Another common cause of UTIs is what’s known as dysfunctional voiding. Dr. Duel explains, “That’s when children don’t empty their bladders completely and bacteria builds up. These children are often also chronically constipated.” Using the potty can be an awkward and scary thing for a toddler, so many kids are reluctant to go and hold it in as long as possible. Dr. Duel recommends that parents make sure that they’re children use the bathroom at least every 4 hours. For serious cases of dysfunctional voiding, pediatric urologists can use biofeedback to train a child to recognize the early signs of a full bladder and visit the potty immediately.

Top

 


Signs of a Problem

Recognizing a UTI in a young child can be difficult, but here are some tell-tale signs to watch out for:
 

fever
 
vomiting
 
complaints that it hurts to urinate
 
an overly-frequent urge to urinate but with little output
 
unexplained wetting accidents
 
foul smelling or cloudy urine
 
abdominal and/or lower back pain

 

When pediatricians see a child for an inexplicable fever, they’ll often ask for a urine sample to check for a UTI. Young babies who can’t articulate their symptoms may vomit, have a fever, strange smelling diapers, or diminished appetite. Doctors can use a catheter to collect a urine sample from a child who’s not toilet trained to determine if a UTI is the cause of the problem. “Some kids have ‘silent infections’ with no symptoms,” Dr. Duel warns, “so most pediatricians perform a standard urine check during well-child visits for potty trained toddlers.”

Top

 

Typical Treatment
If it turns out that a child has a urinary tract infection, antibiotics is the usual treatment. Dosage and duration depends on the severity of the infection. While most infections are cleared up with a week or so of the child beginning the medicine, some children with repeated UTIs remain on low-dose antibiotics for up to a year at a time as a preventative measure. Infections of the kidney can cause permanent internal scarring and threaten the life of a child, so doctors want to make absolutely sure that they keep recurring infections from taking hold.

Top

 


When Things Go the Wrong Way
Sometimes a doctor will order additional urinary tract tests to determine if an anatomical abnormality is the cause of a UTI. “Typically we’ll perform an ultrasound of the bladder and kidneys to look for abnormalities, as well as perform a Voiding Cystourethrogram (VCUG),” explains Dr. Duel. A VCUG is an x-ray test that allows specialists to watch the flow of urine from the bladder to see if the bladder is emptying normally.

What tests like a VCUG often reveal is a condition called Vesicoureteral Reflux—an anatomical quirk that causes some urine to flow backward up to the kidneys as the bladder fills.

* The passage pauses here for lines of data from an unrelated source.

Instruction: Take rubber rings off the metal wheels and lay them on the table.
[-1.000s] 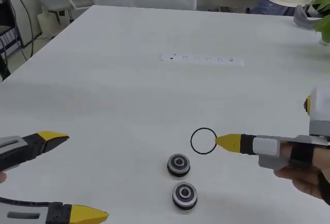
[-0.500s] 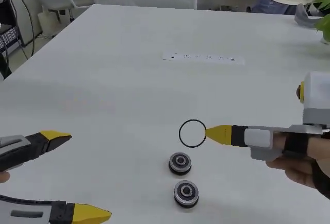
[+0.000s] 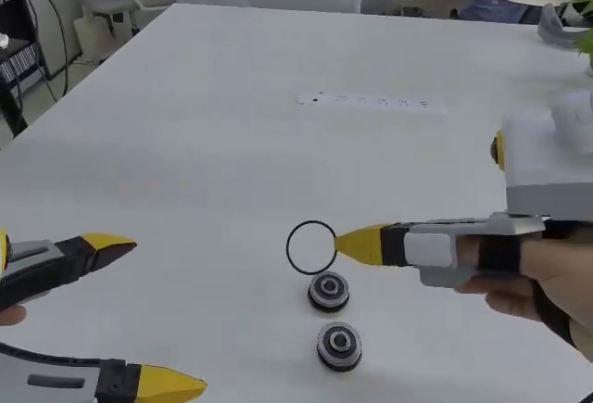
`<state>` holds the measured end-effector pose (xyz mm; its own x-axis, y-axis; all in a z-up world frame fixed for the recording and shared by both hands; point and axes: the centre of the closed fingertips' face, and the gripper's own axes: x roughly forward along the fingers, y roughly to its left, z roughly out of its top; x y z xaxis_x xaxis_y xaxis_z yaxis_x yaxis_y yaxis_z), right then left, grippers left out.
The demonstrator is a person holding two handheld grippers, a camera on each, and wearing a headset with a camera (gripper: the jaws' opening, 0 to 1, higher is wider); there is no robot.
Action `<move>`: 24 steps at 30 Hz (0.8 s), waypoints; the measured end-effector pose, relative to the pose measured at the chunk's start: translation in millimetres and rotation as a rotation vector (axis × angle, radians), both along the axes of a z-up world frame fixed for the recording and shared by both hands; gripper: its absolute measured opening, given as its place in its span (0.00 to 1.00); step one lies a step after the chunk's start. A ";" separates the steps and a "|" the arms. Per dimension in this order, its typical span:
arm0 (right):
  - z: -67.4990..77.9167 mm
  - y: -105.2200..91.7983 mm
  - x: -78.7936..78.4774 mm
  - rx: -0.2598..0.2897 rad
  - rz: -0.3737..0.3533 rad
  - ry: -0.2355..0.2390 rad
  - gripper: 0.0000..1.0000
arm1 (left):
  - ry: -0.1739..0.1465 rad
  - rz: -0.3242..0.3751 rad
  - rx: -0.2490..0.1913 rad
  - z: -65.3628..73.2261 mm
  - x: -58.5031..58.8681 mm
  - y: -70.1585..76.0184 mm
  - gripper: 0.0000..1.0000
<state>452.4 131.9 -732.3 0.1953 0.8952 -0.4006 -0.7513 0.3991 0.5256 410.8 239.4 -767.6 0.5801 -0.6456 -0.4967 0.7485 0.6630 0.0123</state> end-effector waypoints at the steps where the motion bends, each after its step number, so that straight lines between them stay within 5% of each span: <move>1: -1.1 2.1 -0.9 -0.008 0.010 -0.004 0.00 | 0.001 0.000 0.000 -0.2 -0.1 -0.2 0.89; 24: -19.8 45.5 -12.7 -0.104 0.177 -0.019 0.00 | 0.026 -0.010 0.021 -7.5 -1.8 0.1 0.90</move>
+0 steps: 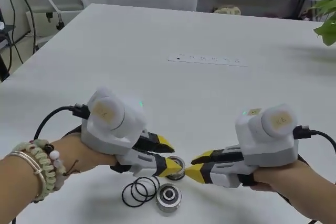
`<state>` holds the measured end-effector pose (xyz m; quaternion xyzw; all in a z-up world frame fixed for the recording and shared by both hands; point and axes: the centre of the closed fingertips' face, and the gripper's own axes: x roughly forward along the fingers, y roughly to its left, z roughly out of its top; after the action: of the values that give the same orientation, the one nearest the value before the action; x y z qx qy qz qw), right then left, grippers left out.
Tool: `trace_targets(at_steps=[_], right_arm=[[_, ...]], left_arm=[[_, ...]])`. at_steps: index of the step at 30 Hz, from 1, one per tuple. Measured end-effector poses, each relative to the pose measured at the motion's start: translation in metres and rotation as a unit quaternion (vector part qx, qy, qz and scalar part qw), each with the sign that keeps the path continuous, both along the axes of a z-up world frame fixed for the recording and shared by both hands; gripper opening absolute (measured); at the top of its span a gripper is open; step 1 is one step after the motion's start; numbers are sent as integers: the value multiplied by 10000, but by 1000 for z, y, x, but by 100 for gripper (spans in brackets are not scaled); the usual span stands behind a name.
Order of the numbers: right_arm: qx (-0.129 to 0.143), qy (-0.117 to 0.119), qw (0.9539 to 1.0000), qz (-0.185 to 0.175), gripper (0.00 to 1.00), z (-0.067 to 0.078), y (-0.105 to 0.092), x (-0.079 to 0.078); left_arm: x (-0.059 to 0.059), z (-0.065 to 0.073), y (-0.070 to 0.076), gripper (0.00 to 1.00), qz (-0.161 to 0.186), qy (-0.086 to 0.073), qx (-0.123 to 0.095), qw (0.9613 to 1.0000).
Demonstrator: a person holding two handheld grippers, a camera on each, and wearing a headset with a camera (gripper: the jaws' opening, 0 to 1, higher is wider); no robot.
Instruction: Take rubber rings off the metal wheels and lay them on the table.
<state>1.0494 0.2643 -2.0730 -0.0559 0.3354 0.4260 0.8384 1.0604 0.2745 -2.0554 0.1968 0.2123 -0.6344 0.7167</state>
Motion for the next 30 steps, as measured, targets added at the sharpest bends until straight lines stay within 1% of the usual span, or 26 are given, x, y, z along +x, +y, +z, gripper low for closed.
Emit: trace_targets(at_steps=[2, 4, 6, 7, 8, 9, 11, 12, 14, 15, 17, 19, 20, 21, 22, 23, 25, 28, 30], right_arm=[[-19, 6, 10000, 26, 14, -1, 1, -1], [-19, 18, 10000, 41, 14, -1, 1, -1], [-35, 31, 10000, 67, 14, -2, 2, -2], [-37, 42, 10000, 78, 14, -3, 2, -3], [-45, 54, 9999, 91, 14, -4, 3, -4], [-72, 69, 9999, 117, 15, -6, 4, -5], [-217, 41, 9996, 192, 17, -10, 6, -7], [-216, -14, 9996, 206, 18, -9, 6, -6], [-112, 26, 9998, 145, 19, -7, 9, -6], [-69, 1, 9999, 119, 20, -6, 11, -5], [-71, -39, 9999, 117, 19, -6, 12, -4], [-174, -128, 9995, 217, 17, -7, 13, -5], [-260, -144, 9993, 211, 15, -9, 11, -5], [-242, -174, 9992, 282, 15, -8, 13, -5], [-333, -169, 9989, 283, 14, -9, 11, -5], [-316, -157, 9990, 272, 14, -8, 11, -5], [-369, -174, 9987, 291, 13, -9, 10, -5], [-466, -256, 9978, 384, 12, -9, 10, -5], [-605, -378, 9961, 517, 10, -9, 9, -6]], left_arm=[[-1, -2, 1, 13, -2, 3, 54, 10000], [-3, -9, 3, 13, -64, -21, 201, 9998], [0, -13, -3, 11, -77, -29, 134, 9999], [-5, -8, 1, 9, -132, -68, 135, 9998], [-5, -9, 2, 8, -169, -112, 197, 9996], [-7, -5, 2, 7, -139, -80, 160, 9997], [-6, -6, 3, 8, -125, -57, 151, 9998], [-6, -5, 3, 8, -123, -56, 149, 9998], [-6, -6, 3, 7, -100, -48, 131, 9999], [-6, -7, 3, 7, -93, -45, 116, 9999], [-5, -7, 2, 7, -87, -45, 97, 9999], [-4, -7, 2, 7, -71, -63, 82, 9999], [-4, -7, 2, 7, -75, -80, 79, 9999], [-5, -7, 2, 7, -75, -87, 72, 9999], [-5, -7, 1, 7, -72, -85, 65, 9999], [-5, -6, 1, 7, -69, -93, 54, 9999], [-5, -6, 1, 7, -61, -94, 45, 9999], [-5, -6, 1, 7, -53, -88, 40, 9999], [-5, -6, 1, 7, -48, -82, 35, 9999]])
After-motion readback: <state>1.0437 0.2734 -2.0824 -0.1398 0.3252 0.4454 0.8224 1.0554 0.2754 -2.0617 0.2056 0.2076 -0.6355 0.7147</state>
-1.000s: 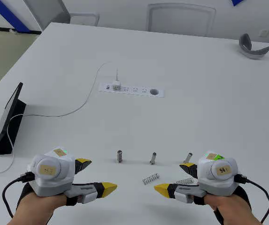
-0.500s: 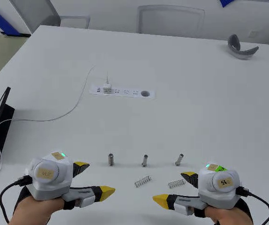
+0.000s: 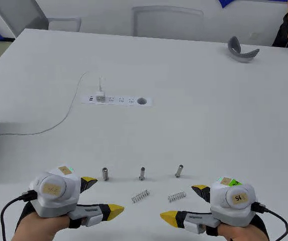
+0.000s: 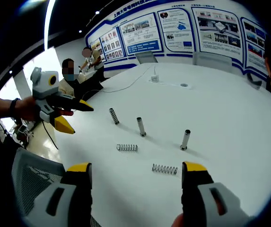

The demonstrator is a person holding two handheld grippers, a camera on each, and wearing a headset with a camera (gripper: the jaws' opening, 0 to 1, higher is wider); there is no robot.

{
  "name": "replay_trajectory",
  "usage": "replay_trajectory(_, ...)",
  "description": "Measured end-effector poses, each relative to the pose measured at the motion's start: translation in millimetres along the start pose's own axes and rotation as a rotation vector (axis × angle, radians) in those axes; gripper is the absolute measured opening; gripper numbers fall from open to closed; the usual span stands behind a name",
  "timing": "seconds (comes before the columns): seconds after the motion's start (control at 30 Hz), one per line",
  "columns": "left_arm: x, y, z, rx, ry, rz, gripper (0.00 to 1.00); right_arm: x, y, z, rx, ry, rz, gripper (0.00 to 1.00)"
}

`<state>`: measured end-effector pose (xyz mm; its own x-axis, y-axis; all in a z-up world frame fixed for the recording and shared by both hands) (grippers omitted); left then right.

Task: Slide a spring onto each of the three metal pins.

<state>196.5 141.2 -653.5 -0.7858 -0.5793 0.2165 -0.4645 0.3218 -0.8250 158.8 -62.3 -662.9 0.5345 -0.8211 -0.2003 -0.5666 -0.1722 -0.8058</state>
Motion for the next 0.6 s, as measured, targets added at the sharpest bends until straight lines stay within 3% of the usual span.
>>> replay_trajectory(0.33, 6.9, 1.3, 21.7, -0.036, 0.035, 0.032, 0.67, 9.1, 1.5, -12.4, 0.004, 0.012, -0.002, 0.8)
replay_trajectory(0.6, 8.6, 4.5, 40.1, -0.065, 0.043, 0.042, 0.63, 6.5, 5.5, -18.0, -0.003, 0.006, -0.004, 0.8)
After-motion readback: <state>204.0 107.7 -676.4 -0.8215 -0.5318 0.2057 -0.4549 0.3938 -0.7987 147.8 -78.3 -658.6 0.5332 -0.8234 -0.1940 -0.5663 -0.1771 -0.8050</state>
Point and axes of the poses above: the centre of the closed fingertips' face, and the gripper's own axes: z roughly forward along the fingers, x roughly to its right, y roughly out of its underside, the point moved 4 cm from there along -z, roughly backward along the fingers, and after that the axes turned 4 degrees about x, right-handed, at the moved point
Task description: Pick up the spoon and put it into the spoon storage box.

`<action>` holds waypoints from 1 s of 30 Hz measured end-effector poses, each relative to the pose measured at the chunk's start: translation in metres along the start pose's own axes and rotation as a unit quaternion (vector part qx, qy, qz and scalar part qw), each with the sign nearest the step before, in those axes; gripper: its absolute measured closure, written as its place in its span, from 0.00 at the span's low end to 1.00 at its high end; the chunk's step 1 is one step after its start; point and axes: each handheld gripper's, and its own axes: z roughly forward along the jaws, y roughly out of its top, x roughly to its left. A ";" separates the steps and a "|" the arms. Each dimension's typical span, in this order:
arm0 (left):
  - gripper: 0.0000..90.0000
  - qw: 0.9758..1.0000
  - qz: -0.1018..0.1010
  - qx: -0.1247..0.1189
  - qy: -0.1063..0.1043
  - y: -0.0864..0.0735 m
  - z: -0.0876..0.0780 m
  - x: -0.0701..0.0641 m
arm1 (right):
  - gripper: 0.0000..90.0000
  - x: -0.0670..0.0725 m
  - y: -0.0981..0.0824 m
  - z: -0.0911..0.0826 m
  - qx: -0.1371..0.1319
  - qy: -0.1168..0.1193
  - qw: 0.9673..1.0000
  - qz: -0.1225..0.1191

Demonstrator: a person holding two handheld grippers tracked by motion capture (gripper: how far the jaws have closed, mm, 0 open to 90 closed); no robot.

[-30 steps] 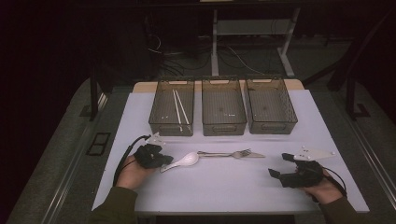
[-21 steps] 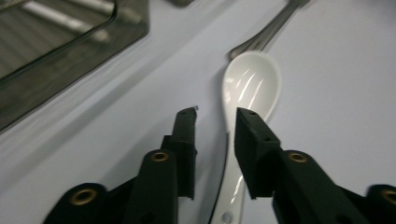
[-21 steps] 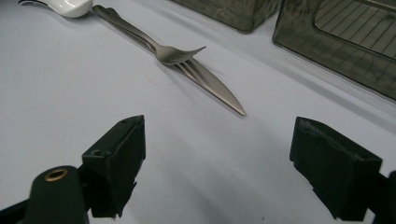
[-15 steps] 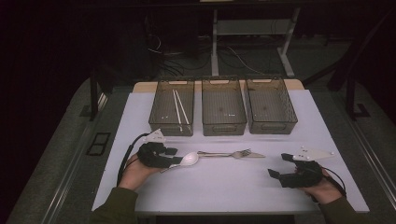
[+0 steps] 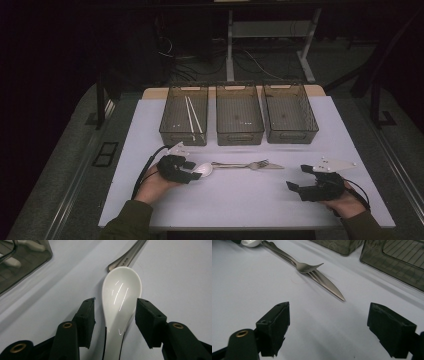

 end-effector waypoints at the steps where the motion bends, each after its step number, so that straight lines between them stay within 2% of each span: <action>1: 0.55 1.000 -0.003 -0.001 -0.001 0.000 0.001 -0.001 | 0.20 0.000 0.000 0.000 0.000 0.000 1.000 0.000; 4: 0.56 1.000 0.003 0.008 0.000 0.000 0.003 -0.001 | 0.20 0.000 0.000 0.000 0.000 0.000 1.000 0.000; 11: 0.62 1.000 0.012 0.010 -0.001 0.000 0.005 -0.005 | 0.20 -0.001 0.000 0.000 0.000 0.000 1.000 0.001; 13: 0.62 1.000 0.008 0.011 0.003 0.000 0.005 -0.007 | 0.20 -0.001 0.000 0.000 0.000 0.000 1.000 0.001; 14: 0.63 1.000 0.020 0.013 0.005 0.001 0.005 -0.007 | 0.20 -0.001 0.000 0.000 0.000 0.000 1.000 0.001; 16: 0.64 1.000 0.022 0.017 0.007 0.001 0.005 -0.008 | 0.20 -0.001 0.000 0.000 0.000 0.000 1.000 0.001; 19: 0.65 1.000 0.016 0.018 0.008 0.001 0.005 -0.010 | 0.20 -0.001 0.000 0.000 0.001 0.000 1.000 0.001; 21: 0.66 0.999 0.025 0.018 0.010 0.002 0.005 -0.010 | 0.20 -0.001 0.000 0.000 0.001 0.000 1.000 0.002; 30: 0.72 0.999 0.026 0.023 0.013 0.002 0.005 -0.013 | 0.20 -0.001 0.000 0.000 -0.001 0.000 1.000 0.004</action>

Dr. Duel estimates that “about 40% of kids (boys and girls) with UTIs have Reflux,” and it can cause recurrent urinary tract infections. Dr. Duel says, “Reflux will often go away on its own but children with the condition will be prescribed low-dose antibiotics–sometimes for years at a time. They also undergo annual VCUG screenings to make sure reflux is improving and that their kidneys are growing normally.” Children who continue to get infections despite ongoing medication can have surgery to correct the anatomical problem that causes some of their urine to flow in the wrong direction.

Top

 


Bathroom Talk Can Be a Good Thing
Because their bodies and organs are still growing, small children are at a higher risk than adults for permanent damage from urinary tract infections. Kidney scarring, poor kidney function, high blood pressure, and renal failure–which indicates a kidney transplant or can be fatal–are all lasting effects of untreated UTIs. For this reason Dr. Duel stresses, “Any child with unexplained fever should be screened for UTI. And any UTI should get a radiographic follow-up and the child put on once-a-day antibiotics until they have a bladder screening.” Parents should not only talk to their pediatricians if they suspect their child may have a urinary tract infection, they should talk to each other if their child had been treated for a UTI. Every bit of information helps, so spread the word, recognize the signs, and see your doctor if you have any questions.